Re: Hi-Low, or Art for Money (Was) Steven King's The Plant

From: QueeneMUSE@aol.com
Date: Wed Jul 26 2000 - 18:21:20 MDT


In a message dated 7/26/2000 11:23:32 AM Pacific Daylight Time,
natashavita@earthlink.com writes:

> I agree that Shakespeare’s uncanny ability to reach a broad audience
> works beautifully, I do not believe that there is a cultural
> valve on the quality of creative talents stemming from a person’s
> financial status. This romanticizes artists and places emphasis
> on the struggling artist as a trophy rather than evaluating the
> work product.
>

Not sure what you mean here by cultural valve, it's not a term I am familiar
with.

I must apologize for not being clear. I wasn't trying to make a correlation
between lack of finance and art. Quite the opposite in fact.
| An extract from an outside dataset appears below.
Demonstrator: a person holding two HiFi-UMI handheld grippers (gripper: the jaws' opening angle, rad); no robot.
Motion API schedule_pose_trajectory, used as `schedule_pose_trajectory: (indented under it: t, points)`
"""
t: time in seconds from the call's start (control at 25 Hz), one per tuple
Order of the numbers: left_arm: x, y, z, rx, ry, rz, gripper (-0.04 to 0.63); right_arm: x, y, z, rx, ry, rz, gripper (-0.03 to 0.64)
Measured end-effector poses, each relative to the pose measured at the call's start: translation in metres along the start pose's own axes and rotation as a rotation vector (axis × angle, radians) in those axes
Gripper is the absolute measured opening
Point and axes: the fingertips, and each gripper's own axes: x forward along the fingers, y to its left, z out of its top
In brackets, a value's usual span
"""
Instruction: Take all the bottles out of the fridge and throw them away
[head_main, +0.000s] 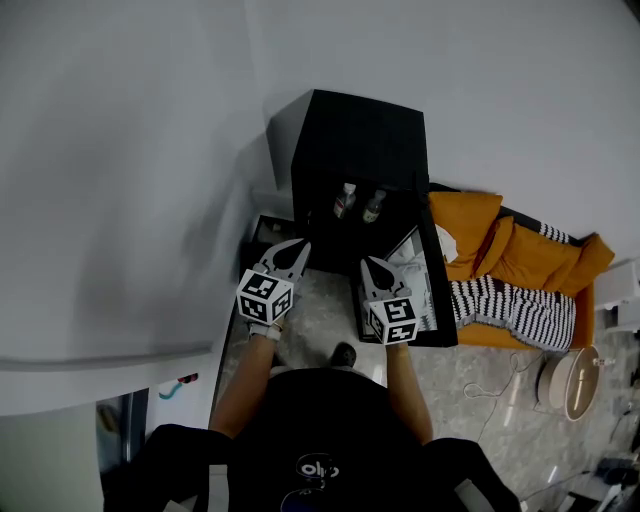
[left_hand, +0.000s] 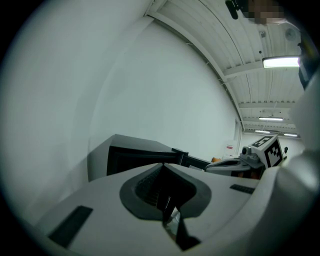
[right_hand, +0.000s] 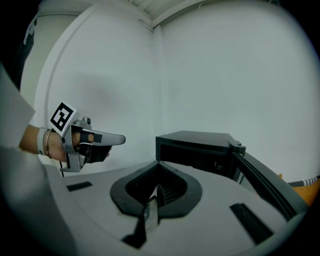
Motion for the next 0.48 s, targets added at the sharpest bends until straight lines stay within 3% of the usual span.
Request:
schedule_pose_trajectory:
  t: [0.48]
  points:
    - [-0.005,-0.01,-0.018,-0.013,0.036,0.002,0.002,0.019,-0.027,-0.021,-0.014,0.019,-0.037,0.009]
Making money is
good for art, I say.

What I was trying to say is that financial incentive (making art that must
sell to exist) is a good motivator for quality. Having to put one's art on
the market will often induce productivity as well, and prolificacy. The show
must go on....

Financial stuatus (if you mean being rich) can only help one's art to be
seen, and to be promoted. I think struggling artist is a cliche, a bad one.
Yet the creative process is often fraught with financial perils, take the
example of film making, where the money considerations are heavy indeed.